Aim of the task:
Set the entries down again exactly; none may be skipped.

(Items from a dataset)
==========

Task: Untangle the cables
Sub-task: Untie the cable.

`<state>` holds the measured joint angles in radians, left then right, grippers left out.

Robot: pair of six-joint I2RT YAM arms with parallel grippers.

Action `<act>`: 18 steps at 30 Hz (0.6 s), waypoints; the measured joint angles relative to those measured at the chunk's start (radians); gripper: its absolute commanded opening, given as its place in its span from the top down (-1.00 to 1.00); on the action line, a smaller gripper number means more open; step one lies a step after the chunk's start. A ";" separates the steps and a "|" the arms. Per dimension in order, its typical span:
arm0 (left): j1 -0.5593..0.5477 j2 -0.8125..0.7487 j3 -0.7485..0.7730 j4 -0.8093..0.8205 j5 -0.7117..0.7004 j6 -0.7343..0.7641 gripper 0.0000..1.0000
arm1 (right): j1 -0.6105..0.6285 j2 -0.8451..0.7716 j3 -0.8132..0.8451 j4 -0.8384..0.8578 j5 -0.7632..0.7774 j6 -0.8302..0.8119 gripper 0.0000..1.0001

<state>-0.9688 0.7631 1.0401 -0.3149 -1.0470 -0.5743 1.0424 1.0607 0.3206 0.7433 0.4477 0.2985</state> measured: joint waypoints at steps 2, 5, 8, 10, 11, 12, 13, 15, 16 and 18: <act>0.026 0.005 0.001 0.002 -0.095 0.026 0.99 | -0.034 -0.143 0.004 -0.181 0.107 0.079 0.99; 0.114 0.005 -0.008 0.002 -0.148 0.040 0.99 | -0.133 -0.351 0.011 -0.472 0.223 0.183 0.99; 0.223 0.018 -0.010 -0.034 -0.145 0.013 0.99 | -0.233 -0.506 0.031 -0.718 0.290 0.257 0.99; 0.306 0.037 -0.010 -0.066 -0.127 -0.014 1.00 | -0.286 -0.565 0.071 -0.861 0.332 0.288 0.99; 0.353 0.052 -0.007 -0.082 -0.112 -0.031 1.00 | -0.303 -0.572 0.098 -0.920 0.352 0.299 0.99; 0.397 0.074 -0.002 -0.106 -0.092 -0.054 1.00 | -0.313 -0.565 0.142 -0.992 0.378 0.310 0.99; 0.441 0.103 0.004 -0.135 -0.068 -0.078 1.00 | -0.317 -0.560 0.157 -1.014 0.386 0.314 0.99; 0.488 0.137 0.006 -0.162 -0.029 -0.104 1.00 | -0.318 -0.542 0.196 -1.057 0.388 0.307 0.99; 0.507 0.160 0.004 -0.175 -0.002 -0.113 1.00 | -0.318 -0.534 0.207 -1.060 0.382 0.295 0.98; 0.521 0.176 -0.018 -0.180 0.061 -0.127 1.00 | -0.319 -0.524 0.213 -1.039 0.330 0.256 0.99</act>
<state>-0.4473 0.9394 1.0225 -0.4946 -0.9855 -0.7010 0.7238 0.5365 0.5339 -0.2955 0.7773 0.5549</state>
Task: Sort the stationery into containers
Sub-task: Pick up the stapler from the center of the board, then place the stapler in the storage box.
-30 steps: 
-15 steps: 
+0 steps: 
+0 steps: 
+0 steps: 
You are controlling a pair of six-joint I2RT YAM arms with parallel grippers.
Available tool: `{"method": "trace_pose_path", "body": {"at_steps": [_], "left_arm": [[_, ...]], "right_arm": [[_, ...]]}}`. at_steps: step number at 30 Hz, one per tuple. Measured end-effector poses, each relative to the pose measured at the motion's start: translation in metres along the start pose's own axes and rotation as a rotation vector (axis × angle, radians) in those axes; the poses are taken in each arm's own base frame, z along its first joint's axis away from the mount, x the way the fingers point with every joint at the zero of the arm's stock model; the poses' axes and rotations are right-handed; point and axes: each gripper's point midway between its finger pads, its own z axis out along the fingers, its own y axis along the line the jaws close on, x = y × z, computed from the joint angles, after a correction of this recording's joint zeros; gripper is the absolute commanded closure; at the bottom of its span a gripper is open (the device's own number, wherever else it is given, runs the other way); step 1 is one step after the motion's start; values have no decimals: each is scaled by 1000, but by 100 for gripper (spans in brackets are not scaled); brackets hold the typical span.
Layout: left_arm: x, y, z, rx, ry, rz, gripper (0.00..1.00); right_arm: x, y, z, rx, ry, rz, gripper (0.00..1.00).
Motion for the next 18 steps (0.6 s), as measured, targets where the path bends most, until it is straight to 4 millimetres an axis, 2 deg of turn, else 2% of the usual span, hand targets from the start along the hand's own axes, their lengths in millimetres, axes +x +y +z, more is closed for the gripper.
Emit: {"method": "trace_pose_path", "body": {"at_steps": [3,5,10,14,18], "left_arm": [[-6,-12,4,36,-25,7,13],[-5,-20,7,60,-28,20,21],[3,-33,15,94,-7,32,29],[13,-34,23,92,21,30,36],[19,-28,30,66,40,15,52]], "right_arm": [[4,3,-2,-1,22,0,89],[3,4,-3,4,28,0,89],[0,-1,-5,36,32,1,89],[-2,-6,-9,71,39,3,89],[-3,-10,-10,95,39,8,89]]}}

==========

Exercise response:
Task: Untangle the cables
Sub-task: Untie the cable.

`<state>` holds the measured joint angles in radians, left then right, grippers left out.

Robot: pair of six-joint I2RT YAM arms with parallel grippers.

Action `<act>`: 18 steps at 30 Hz (0.6 s), waypoints; the measured joint angles relative to those measured at the chunk's start (radians); gripper: its absolute commanded opening, given as its place in its span from the top down (-1.00 to 1.00); on the action line, a smaller gripper number means more open; step one lies a step after the chunk's start. A ";" separates the steps and a "|" the arms. Per dimension in order, its typical span:
arm0 (left): j1 -0.5593..0.5477 j2 -0.8125..0.7487 j3 -0.7485..0.7730 j4 -0.8093..0.8205 j5 -0.7117..0.7004 j6 -0.7343..0.7641 gripper 0.0000..1.0000
arm1 (right): j1 -0.6105..0.6285 j2 -0.8451..0.7716 j3 -0.8132..0.8451 j4 -0.8384..0.8578 j5 -0.7632..0.7774 j6 -0.8302..0.8119 gripper 0.0000..1.0001

<state>-0.9688 0.7631 1.0401 -0.3149 -1.0470 -0.5743 1.0424 1.0607 0.3206 0.7433 0.4477 0.2985</state> measured: joint waypoints at steps 2, 5, 8, 10, 11, 12, 13, 15, 16 and 18: <act>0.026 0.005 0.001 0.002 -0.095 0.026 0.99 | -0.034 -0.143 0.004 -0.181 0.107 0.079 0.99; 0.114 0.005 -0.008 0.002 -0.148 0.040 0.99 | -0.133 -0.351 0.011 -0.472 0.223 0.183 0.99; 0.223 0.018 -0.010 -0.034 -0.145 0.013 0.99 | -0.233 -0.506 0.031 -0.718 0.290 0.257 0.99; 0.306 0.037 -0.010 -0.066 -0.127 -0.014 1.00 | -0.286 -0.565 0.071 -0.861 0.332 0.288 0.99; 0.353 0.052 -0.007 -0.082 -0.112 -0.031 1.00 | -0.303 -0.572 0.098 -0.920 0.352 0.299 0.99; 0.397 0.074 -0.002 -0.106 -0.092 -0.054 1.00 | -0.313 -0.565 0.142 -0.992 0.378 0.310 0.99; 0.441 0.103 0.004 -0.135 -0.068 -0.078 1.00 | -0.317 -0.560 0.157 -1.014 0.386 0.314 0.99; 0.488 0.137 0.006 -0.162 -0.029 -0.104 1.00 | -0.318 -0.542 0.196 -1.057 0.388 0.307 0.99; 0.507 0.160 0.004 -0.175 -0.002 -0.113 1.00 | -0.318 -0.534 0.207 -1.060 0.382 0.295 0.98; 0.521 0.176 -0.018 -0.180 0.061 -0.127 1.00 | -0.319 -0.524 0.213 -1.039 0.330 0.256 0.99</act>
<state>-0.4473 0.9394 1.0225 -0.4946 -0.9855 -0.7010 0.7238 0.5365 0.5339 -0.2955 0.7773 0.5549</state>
Task: Sort the stationery into containers
Sub-task: Pick up the stapler from the center of the board, then place the stapler in the storage box.
-30 steps: 
-15 steps: 
+0 steps: 
+0 steps: 
+0 steps: 
You are controlling a pair of six-joint I2RT YAM arms with parallel grippers.
Available tool: `{"method": "trace_pose_path", "body": {"at_steps": [_], "left_arm": [[_, ...]], "right_arm": [[_, ...]]}}`. at_steps: step number at 30 Hz, one per tuple. Measured end-effector poses, each relative to the pose measured at the motion's start: translation in metres along the start pose's own axes and rotation as a rotation vector (axis × angle, radians) in those axes; the poses are taken in each arm's own base frame, z along its first joint's axis away from the mount, x the way the fingers point with every joint at the zero of the arm's stock model; the poses' axes and rotations are right-handed; point and axes: each gripper's point midway between its finger pads, its own z axis out along the fingers, its own y axis along the line the jaws close on, x = y × z, computed from the joint angles, after a correction of this recording's joint zeros; gripper is the absolute commanded closure; at the bottom of its span a gripper is open (the device's own number, wherever else it is given, runs the other way); step 1 is one step after the motion's start; values have no decimals: each is scaled by 1000, but by 100 for gripper (spans in brackets are not scaled); brackets hold the typical span.
Layout: left_arm: x, y, z, rx, ry, rz, gripper (0.00..1.00); right_arm: x, y, z, rx, ry, rz, gripper (0.00..1.00).
Motion for the next 18 steps (0.6 s), as measured, targets where the path bends most, until it is straight to 4 millimetres an axis, 2 deg of turn, else 2% of the usual span, hand targets from the start along the hand's own axes, their lengths in millimetres, axes +x +y +z, more is closed for the gripper.
Emit: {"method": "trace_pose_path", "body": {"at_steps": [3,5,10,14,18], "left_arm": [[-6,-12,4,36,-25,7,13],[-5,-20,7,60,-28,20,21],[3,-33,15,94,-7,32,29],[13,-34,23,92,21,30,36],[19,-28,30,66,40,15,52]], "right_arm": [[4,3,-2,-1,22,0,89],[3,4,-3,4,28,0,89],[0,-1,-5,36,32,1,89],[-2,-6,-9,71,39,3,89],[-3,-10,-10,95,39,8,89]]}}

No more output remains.